Bruno Lefèbvre, quatrième sur la liste PS a profité du nouveau code de démocratie locale et a ravi l'écharpe à l'ancien bourgmestre Michel Miroir. A Chièvres, comme à Ath, c'est l'électeur qui a choisi le bourgmestre, pas le parti.

Et le tout jeune bourgmestre -un des plus jeunes de la Province de Hainaut- a décidé d'ouvrir la majorité aux écolos. Les verts n'avaient qu'un seul élu. Il occupe une place d'échevin, avec des compétence sur la ruralité, l'environnement, et la mobilité.

De quoi chambouler la façon de fonctionner des anciens, ce qui n'est pas nécessairement pour déplaire au jeune mayeur. Un mayeur qui sera contraint de présenter un budget en déficit à la fin de l'année. "Deficit contrôlé, dit-il, il a d'ailleurs fallu prendre des mesures impopulaires, comme l'augmentation de l'IPP au maximum, soit 8,8 %".

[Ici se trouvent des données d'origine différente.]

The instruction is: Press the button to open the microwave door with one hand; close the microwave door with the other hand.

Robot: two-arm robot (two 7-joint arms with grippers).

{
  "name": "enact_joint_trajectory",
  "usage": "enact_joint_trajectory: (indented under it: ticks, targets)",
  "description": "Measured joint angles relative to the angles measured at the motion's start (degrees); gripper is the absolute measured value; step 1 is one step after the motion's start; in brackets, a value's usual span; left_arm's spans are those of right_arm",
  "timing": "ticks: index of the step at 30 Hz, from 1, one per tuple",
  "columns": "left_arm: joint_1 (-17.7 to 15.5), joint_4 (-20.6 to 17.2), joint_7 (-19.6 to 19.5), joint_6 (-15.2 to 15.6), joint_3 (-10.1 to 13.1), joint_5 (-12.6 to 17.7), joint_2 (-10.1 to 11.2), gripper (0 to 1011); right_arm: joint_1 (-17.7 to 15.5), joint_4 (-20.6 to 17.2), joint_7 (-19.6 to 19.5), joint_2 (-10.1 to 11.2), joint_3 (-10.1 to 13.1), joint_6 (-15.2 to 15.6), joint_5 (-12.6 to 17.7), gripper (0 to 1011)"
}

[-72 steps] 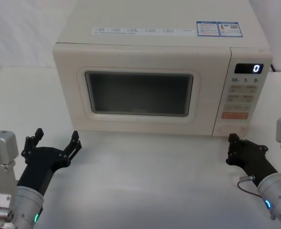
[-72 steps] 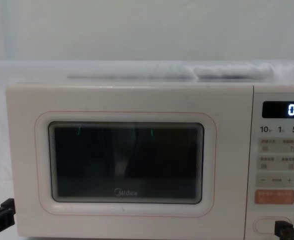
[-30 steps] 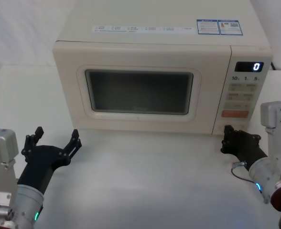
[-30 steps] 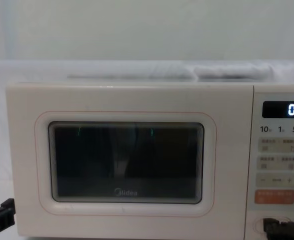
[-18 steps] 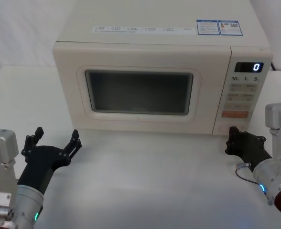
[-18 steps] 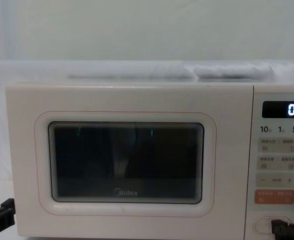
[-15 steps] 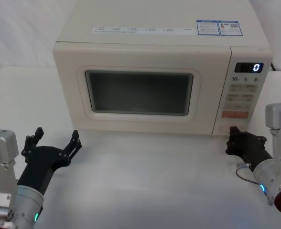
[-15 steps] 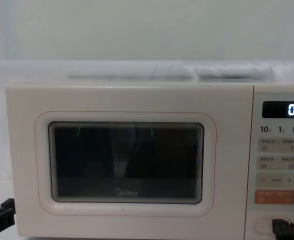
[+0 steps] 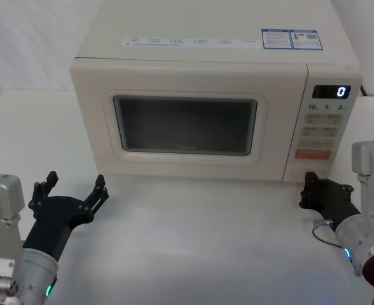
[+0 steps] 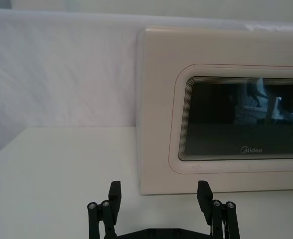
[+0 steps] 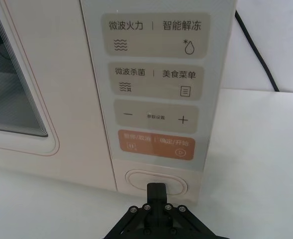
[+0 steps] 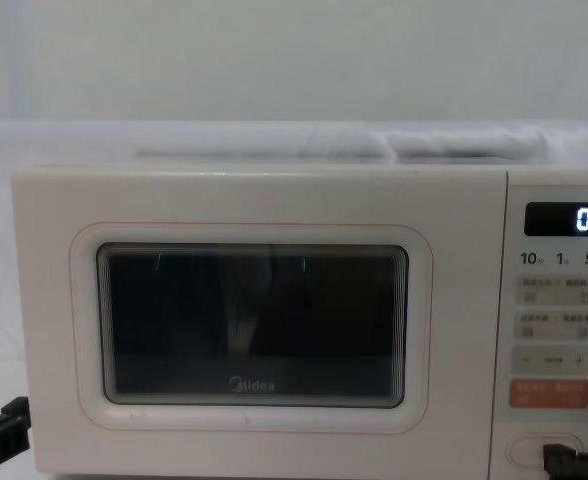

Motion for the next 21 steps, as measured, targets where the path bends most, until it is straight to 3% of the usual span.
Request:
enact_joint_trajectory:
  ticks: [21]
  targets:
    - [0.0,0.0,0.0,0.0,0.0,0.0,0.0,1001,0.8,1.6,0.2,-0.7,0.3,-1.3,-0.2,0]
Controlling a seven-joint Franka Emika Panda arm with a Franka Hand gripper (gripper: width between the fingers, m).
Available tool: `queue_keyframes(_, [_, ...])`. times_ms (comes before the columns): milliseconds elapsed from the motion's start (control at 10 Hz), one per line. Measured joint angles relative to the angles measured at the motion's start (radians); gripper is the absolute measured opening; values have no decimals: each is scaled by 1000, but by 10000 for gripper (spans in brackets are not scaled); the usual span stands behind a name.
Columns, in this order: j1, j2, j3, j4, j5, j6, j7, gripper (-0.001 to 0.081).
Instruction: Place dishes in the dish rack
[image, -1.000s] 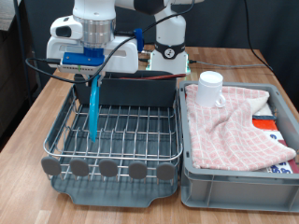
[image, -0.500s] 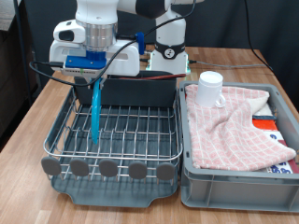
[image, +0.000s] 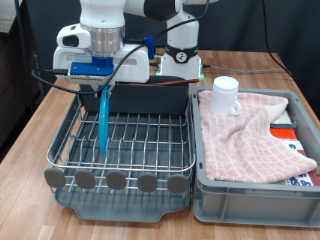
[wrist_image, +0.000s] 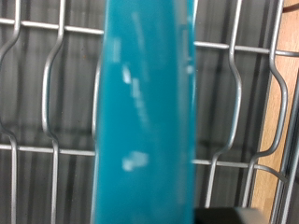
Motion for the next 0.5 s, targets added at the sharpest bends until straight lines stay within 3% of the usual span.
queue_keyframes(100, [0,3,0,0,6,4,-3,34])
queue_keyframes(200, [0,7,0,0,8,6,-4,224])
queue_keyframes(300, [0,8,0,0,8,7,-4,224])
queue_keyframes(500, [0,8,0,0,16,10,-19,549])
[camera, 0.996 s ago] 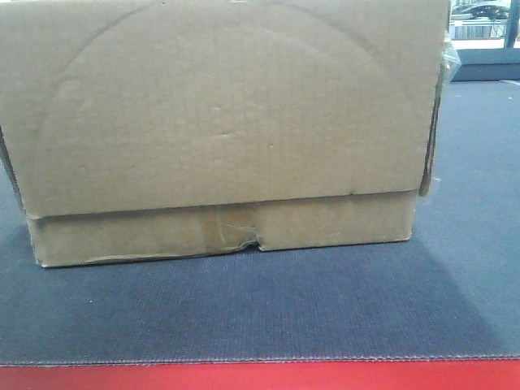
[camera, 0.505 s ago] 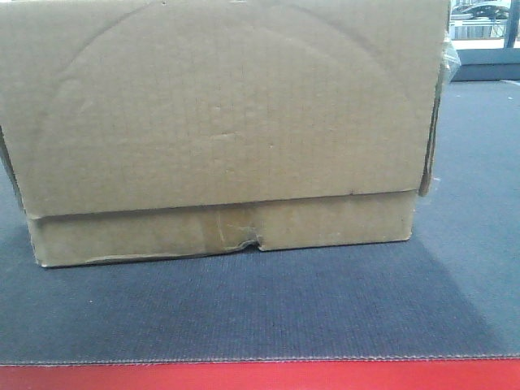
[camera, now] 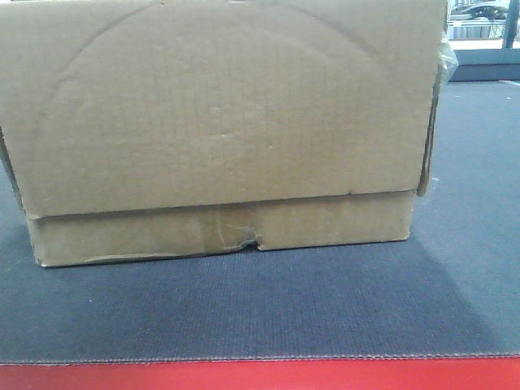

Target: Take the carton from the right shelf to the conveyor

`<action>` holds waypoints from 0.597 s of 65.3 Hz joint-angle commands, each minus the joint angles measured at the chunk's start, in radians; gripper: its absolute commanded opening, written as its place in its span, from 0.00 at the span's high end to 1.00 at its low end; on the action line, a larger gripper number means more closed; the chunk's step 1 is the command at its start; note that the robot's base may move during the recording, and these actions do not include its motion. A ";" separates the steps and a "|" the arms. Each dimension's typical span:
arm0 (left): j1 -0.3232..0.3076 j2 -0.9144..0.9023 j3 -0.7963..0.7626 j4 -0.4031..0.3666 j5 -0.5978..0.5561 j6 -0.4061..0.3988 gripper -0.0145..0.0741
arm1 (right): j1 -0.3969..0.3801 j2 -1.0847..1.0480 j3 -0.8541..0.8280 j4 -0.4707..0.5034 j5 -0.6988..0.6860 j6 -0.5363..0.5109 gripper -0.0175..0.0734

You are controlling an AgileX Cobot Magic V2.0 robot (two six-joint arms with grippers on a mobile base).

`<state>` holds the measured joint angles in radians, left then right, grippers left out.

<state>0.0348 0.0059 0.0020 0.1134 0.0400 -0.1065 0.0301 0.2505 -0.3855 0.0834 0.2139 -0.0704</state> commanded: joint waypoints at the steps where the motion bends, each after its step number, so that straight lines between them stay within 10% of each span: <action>1: 0.001 -0.006 -0.002 -0.007 -0.020 0.001 0.84 | -0.039 -0.046 0.077 0.027 -0.066 -0.019 0.87; 39: 0.001 -0.006 -0.002 -0.007 -0.029 0.001 0.84 | -0.049 -0.250 0.385 0.028 -0.173 -0.019 0.87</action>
<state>0.0348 0.0043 0.0020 0.1134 0.0382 -0.1065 -0.0155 0.0073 0.0007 0.1144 0.0680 -0.0831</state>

Il faut dire aussi, qu'en un an, les dépenses à assumer n'ont pas été minces :

° une nouvelle caserne école pour les pompiers, inaugurée en grande pompe dans le courant de l'automne 2013, mais toujours innocupée jusqu'ici.

° des radars volants

° une débroussailleuse

° et quelques gros travaux d'aménagements (relais sportif, centre culturel, atelier rural pour PME).

Chièvres a aussi des projets, comme celui d'une maison de village à Huissignies.

Dans les tablettes aussi, une volonté de profiter de la présence de la base militaire américaine. Une collaboration se met en place pour que les américains, qui vivent jusqu'ici pratiquement en autarcie, descendent en ville, fréquentent les commerces et osent se fondre dans la population. Tout le monde aurait, c'est vrai, à y gagner.